*WHAT THE EXERCISE ASKS*
Using the listing below, retype exactly the lines starting at the one with "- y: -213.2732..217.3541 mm" and ending at the one with "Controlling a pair", and include both.

*INPUT DATA*
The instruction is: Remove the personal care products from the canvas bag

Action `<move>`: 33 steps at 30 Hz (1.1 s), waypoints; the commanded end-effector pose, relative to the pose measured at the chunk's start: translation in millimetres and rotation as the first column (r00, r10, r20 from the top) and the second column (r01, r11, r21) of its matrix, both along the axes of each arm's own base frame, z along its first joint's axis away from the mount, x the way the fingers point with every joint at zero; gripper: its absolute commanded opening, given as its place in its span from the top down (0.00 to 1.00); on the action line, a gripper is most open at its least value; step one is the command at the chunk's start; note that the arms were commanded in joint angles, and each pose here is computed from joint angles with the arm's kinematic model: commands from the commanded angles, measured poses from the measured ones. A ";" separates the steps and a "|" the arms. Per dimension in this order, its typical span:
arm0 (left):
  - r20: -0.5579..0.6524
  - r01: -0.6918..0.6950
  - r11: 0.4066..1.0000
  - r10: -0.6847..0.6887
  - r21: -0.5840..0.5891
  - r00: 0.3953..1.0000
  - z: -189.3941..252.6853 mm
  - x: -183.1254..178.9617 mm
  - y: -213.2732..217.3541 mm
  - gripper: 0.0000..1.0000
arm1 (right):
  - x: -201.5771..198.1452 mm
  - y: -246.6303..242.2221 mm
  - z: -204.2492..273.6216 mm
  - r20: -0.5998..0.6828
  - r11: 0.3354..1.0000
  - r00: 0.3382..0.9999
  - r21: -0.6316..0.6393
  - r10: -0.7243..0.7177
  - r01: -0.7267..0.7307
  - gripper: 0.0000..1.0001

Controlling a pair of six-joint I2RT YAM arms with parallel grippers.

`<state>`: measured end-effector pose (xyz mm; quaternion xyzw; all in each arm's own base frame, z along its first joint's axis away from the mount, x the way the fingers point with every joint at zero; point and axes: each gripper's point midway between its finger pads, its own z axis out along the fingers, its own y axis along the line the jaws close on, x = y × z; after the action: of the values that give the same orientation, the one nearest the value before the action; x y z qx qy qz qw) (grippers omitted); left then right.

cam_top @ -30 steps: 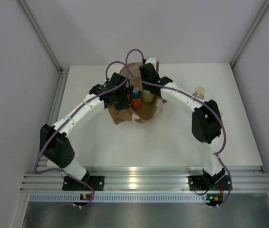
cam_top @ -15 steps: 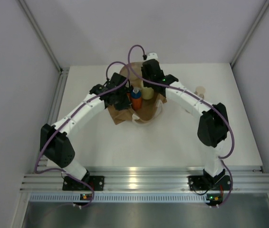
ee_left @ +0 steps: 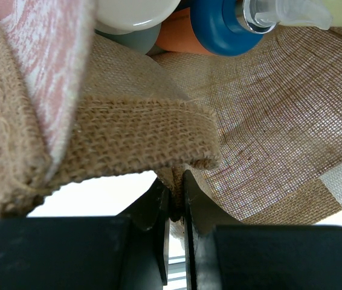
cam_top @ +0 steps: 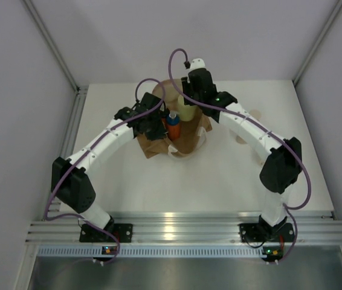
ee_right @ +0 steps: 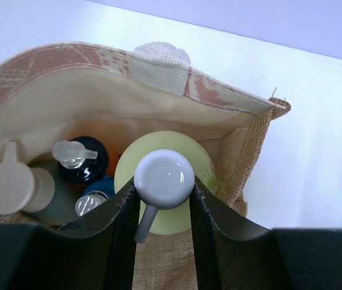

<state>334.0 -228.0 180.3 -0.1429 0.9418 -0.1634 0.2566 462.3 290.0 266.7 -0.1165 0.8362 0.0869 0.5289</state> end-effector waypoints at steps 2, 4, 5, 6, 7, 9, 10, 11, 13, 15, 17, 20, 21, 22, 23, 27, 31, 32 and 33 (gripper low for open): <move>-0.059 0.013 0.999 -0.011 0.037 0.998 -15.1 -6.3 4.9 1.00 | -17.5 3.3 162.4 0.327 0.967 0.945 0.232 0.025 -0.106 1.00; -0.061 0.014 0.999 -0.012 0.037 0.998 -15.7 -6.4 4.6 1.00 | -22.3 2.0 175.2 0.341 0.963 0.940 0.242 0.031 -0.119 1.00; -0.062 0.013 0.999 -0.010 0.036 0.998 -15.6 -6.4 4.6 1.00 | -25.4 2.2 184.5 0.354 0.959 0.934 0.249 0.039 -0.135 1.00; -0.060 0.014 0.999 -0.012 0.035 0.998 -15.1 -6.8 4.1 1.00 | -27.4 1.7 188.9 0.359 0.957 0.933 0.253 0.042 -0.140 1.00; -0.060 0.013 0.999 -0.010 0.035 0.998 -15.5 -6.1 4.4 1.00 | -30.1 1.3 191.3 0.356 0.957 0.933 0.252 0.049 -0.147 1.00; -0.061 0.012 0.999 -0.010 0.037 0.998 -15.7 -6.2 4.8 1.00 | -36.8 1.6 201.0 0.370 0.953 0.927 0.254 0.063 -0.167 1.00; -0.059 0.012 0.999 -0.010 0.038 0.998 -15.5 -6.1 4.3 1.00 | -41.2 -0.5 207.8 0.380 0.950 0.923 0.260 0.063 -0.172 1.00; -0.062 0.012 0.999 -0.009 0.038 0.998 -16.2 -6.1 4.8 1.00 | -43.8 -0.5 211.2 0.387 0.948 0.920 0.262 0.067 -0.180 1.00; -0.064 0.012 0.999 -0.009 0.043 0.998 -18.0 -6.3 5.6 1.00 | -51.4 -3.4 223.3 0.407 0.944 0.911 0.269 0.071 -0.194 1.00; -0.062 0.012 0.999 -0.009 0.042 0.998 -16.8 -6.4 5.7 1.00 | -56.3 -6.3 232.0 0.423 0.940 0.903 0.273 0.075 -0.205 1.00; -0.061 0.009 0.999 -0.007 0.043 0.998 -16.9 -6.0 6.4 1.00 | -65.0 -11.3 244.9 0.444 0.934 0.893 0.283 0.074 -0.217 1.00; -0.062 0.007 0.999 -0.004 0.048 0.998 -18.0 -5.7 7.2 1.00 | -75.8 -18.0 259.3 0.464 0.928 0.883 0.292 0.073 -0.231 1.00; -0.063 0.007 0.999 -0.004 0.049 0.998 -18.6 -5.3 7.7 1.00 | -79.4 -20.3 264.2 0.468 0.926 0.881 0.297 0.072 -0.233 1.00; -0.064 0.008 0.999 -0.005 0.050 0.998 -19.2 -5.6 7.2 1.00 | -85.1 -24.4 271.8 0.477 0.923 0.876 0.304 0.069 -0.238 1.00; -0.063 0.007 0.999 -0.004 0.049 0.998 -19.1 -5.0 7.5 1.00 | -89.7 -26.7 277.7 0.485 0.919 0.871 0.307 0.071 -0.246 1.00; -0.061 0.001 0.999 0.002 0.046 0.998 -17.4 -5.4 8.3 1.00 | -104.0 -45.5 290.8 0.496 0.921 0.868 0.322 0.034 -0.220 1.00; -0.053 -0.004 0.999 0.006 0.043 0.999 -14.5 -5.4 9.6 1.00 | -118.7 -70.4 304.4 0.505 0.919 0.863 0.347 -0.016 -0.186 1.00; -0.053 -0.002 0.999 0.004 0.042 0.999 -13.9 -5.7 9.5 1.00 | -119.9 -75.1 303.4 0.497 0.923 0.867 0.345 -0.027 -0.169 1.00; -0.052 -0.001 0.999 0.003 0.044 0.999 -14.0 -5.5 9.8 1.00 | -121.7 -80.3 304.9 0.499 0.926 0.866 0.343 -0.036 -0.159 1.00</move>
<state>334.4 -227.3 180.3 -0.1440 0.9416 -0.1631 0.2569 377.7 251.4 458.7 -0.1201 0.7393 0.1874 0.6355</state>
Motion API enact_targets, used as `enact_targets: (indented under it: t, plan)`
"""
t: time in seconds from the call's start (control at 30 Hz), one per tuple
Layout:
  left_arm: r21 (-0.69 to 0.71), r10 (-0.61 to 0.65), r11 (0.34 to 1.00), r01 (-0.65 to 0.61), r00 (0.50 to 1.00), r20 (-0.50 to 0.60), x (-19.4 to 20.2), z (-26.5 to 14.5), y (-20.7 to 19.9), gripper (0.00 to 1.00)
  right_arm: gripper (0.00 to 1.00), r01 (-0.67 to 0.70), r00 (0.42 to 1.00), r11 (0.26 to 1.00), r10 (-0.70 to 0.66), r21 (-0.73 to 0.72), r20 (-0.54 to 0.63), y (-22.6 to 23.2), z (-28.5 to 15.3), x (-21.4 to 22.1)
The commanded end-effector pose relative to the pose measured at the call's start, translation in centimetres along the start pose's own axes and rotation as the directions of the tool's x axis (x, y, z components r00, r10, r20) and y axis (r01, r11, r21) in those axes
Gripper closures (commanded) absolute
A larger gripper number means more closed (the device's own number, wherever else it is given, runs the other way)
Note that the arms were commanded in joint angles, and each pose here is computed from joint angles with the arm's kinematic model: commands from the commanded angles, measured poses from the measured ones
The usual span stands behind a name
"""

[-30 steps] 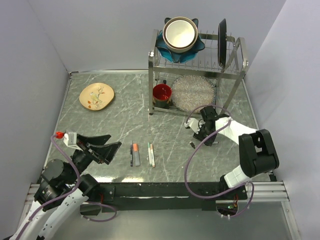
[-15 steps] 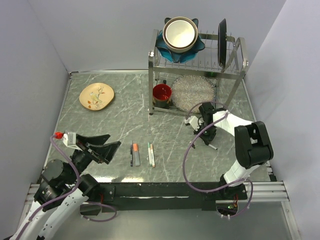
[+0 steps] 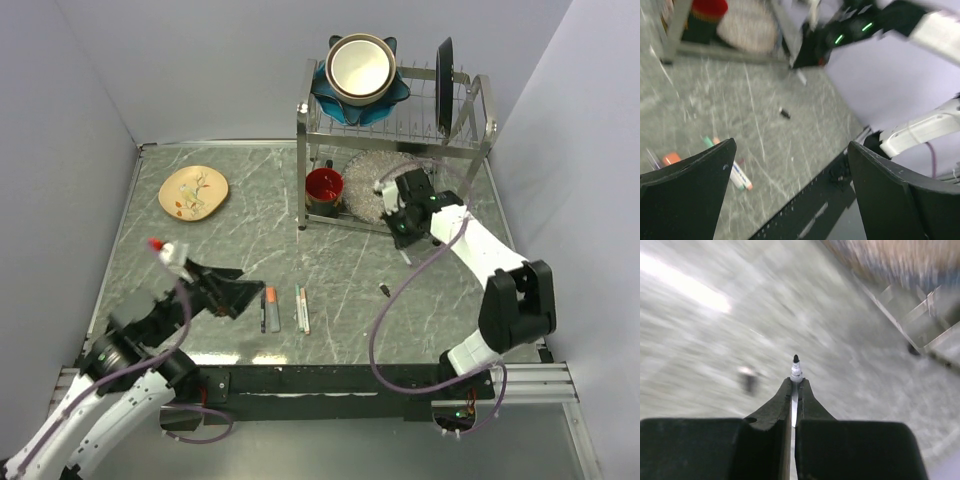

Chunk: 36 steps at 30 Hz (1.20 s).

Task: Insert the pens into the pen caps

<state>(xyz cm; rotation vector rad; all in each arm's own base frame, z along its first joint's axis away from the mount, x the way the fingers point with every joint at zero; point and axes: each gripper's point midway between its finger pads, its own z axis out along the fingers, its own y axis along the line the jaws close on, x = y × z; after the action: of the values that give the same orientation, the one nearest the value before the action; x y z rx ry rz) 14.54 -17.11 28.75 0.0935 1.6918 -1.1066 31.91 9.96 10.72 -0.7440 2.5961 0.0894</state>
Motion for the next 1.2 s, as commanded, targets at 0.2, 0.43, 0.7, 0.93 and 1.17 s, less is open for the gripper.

*ANSWER TO THIS EXERCISE*
  - y: -213.2732..217.3541 mm
  - gripper: 0.0000..1.0000
arm1 (right):
  - x: -201.5771..198.1452 mm
  - y: -246.6303..242.2221 mm
  - z: -204.2492..273.6216 mm
  - r20: -0.5998..0.6828
  - r11: 0.3354..1.0000
  - r00: 0.3382..0.9999
  - r21: -0.6316..0.6393
  - r10: -0.7243..0.7177
  - r01: -0.7267..0.7307
  - gripper: 0.0000..1.0001

Controlling a pair of six-joint I2RT YAM arms with parallel grippers.

There is nothing else to add to the answer.